Grafieken tekenen

Verkennen

Opgaven

  1. In deze grafiek zie je hoe de temperatuur op een bepaalde dag afhangt van het tijdstip op die dag.



    Vul de onderstaande tabel in door de juiste waarden uit de grafiek af te lezen.

    tijd (uur)  0  2  4  6  8 10 12 14 16 18 20 22 24
    temperatuur (°C)                          


  2. Bij een grafiek een tabel maken is meestal niet erg zinvol want die tabel is niet nauwkeuriger dan de grafiek. En de grafiek laat het verband tussen twee grootheden beter zien dan de tabel. Meestal is het ook omgekeerd: door meten (van bijvoorbeeld de temperatuur op meerdere tijdstippen) ontstaat een nauwkeurige tabel en de grafiek maak je erbij om het verband beter zichtbaar te maken.
    Beschrijf hoe je bij een tabel een grafiek maakt.

Uitleg

Je ziet hoe je bij een tabel een grafiek tekent.

Opgaven

  1. Hier zie je een tabel met temperaturen van de volgende dag.

    tijd (uur)  0  2  4  6  8 10 12 14 16 18 20 22 24
    temperatuur (°C)  7  5  4  6  8 12 17 22 26 23 18 13  9

    1. Teken een assenstelsel, zet de juiste bijschriften bij de assen (denk ook om de eenheden).
    2. Teken de punten uit de tabel in het assenstelsel.
    3. Je kunt de grafiek afmaken door de punten door lijnstukjes te verbinden.
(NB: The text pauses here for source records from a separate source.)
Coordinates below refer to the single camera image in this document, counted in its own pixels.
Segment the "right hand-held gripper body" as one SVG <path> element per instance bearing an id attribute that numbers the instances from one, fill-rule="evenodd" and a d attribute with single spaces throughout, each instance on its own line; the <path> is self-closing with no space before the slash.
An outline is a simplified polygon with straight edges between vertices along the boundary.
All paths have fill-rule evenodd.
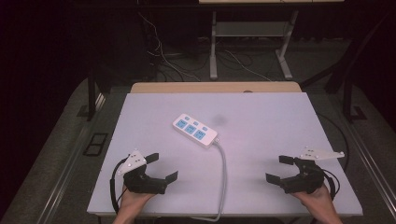
<path id="1" fill-rule="evenodd" d="M 301 191 L 313 193 L 323 185 L 324 180 L 327 180 L 331 188 L 330 194 L 336 194 L 337 189 L 333 179 L 329 177 L 329 172 L 320 168 L 317 165 L 317 161 L 344 157 L 344 152 L 330 152 L 327 150 L 306 147 L 297 157 L 293 157 L 293 165 L 297 166 L 299 174 L 280 179 L 279 185 L 286 193 Z"/>

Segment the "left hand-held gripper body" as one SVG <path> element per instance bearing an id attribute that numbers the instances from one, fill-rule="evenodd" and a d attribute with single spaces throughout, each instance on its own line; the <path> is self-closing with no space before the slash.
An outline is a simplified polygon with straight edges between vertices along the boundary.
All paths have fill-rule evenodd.
<path id="1" fill-rule="evenodd" d="M 134 150 L 121 160 L 117 175 L 123 177 L 124 186 L 131 192 L 164 194 L 167 188 L 166 181 L 146 174 L 146 157 L 139 150 Z"/>

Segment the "white power strip blue sockets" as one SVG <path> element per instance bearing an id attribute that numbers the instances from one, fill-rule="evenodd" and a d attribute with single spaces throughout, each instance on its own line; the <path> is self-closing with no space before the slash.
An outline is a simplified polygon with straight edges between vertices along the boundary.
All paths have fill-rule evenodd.
<path id="1" fill-rule="evenodd" d="M 218 140 L 219 134 L 215 130 L 188 114 L 178 116 L 172 126 L 192 142 L 204 148 L 210 148 Z"/>

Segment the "person's left hand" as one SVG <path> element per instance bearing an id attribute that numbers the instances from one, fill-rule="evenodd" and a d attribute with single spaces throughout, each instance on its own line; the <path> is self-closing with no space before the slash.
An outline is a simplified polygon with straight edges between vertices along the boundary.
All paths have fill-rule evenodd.
<path id="1" fill-rule="evenodd" d="M 137 217 L 152 197 L 154 194 L 135 193 L 123 187 L 118 215 Z"/>

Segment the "person's right hand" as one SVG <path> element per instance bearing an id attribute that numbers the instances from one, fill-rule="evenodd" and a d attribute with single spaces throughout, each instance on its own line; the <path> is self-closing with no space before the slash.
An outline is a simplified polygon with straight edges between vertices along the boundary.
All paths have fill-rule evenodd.
<path id="1" fill-rule="evenodd" d="M 330 192 L 325 185 L 316 189 L 313 193 L 304 191 L 292 193 L 309 213 L 317 219 L 329 217 L 335 214 Z"/>

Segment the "black metal stand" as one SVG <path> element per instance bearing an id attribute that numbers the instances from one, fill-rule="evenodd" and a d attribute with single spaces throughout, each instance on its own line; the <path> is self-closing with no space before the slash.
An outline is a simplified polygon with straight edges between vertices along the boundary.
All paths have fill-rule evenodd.
<path id="1" fill-rule="evenodd" d="M 343 115 L 346 120 L 352 123 L 354 120 L 366 119 L 365 114 L 361 108 L 352 104 L 352 91 L 353 91 L 353 76 L 349 75 L 344 83 L 343 95 Z"/>
<path id="2" fill-rule="evenodd" d="M 87 121 L 91 121 L 96 112 L 96 86 L 93 70 L 88 72 L 87 77 L 87 87 L 88 87 L 88 103 L 83 105 L 78 111 L 79 117 L 84 117 Z"/>

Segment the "aluminium floor rail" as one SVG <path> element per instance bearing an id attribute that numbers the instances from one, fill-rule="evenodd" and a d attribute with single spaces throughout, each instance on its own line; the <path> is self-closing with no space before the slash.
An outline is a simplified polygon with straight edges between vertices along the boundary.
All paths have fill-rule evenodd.
<path id="1" fill-rule="evenodd" d="M 344 126 L 382 200 L 396 219 L 396 133 L 387 125 L 372 125 L 369 121 L 346 121 Z"/>
<path id="2" fill-rule="evenodd" d="M 49 193 L 35 224 L 50 224 L 77 167 L 85 141 L 92 128 L 89 106 L 101 109 L 106 97 L 99 93 L 73 93 L 37 160 L 42 175 L 48 178 Z"/>

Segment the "grey metal table frame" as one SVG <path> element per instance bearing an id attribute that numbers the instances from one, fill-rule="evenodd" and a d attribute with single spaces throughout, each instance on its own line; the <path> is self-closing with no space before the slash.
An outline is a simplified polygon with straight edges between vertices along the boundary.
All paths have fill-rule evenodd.
<path id="1" fill-rule="evenodd" d="M 291 80 L 292 74 L 285 54 L 298 15 L 299 11 L 294 10 L 287 21 L 219 21 L 217 12 L 214 11 L 211 22 L 209 78 L 211 80 L 219 78 L 216 55 L 216 39 L 218 37 L 281 37 L 282 45 L 276 50 L 276 58 L 284 78 Z"/>
Waarom zou je dat zo doen?
    4. Je kunt de grafiek ook afmaken door er een vloeiende kromme lijn door te trekken. Waarom kan dat in dit geval?
    5. Maak nu de grafiek af door de punten met een vloeiende kromme lijn te verbinden.
    6. Welke temperatuur hoort er bij 11:00 uur?


Voorbeeld 1

Bekijk in Voorbeeld 1 hoe voorzichtig je moet zijn met het verbinden van losse punten door een vloeiende kromme lijn.

Opgaven

  1. Bekijk de grafiek die je in opgave 3 hebt gemaakt.
    1. Teken een andere grafiek die ook bij de tabel past.
    2. Om 13:00 uur heeft iemand een brandende lucifer bij de thermometer gehouden waarmee de temperaturen in de tabel zijn gemeten. Wat betekent dit voor de grafiek?

  2. In deze tabel zie je de totale bevolking van Nederland in de jaren 1950, 1960, ..., 2010.



    1. Je gaat een grafiek maken van de totale bevolking van NL. Maak eerst een tabel waarin je de totale bevolking afrondt op honderdduizendtallen.
    2. Wat zet je bij de horizontale as van je grafiek?
    3. En hoe deel je de verticale as in?
    4. Maak nu je grafiek af.
    5. Hoeveel mensen telde Nederland in 1996 ongeveer?
    6. In welk jaar waren er voor het eerst meer dan 16 miljoen Nederlanders?

  3. Bekijk de tabel uit de vorige opgave nog eens.
    1. Teken nu een grafiek van het aantal mannen in de loop van de jaren 1950, ..., 2010.
    2. Teken in dezelfde figuur (met een andere kleur) een grafiek van het aantal vrouwen in die jaren.
    3. In welke jaren is er sprake van een duidelijk vrouwenoverschot? Hoe zie je dat aan de grafieken?

Voorbeeld 2

In dit voorbeeld zie je het gebruik van een scheurlijntje.

  1. Gebruik weer de tabel van opgave 5 en bekijk de grafieken die je hiervoor hebt gemaakt bij deze tabel.
    1. Waarom heb je in ieder geval op de horizontale as eigenlijk een scheurlijntje nodig?
    2. Maak nu een nauwkeuriger grafiek van de totale bevolking van NL door zowel op de horizontale as als op de verticale as een scheurlijntje te gebruiken.
    3. Probeer met je grafiek te voorspellen wanneer de bevolking van Nederland boven de 17 miljoen zal komen. Licht toe, hoe je dit hebt gedaan.

  2. Petra heeft ontdekt dat één van haar cavia's jongen krijgt. Ze houdt het gewicht van het beestje wekelijks bij vanaf het moment dat ze de ontdekking deed.

    tijd (weken) 1 2 3 4 5 6 7 8
    gewicht (gram) 780 810 870 950 1040 1120 1200 750

    1. Maak een geschikt assenstelsel. Denk om de bijschriften bij de assen en een scheurlijntje.
    2. Teken de punten die bij de tabel horen in het assenstelsel.
    3. Verbind de punten met een vloeiende lijn.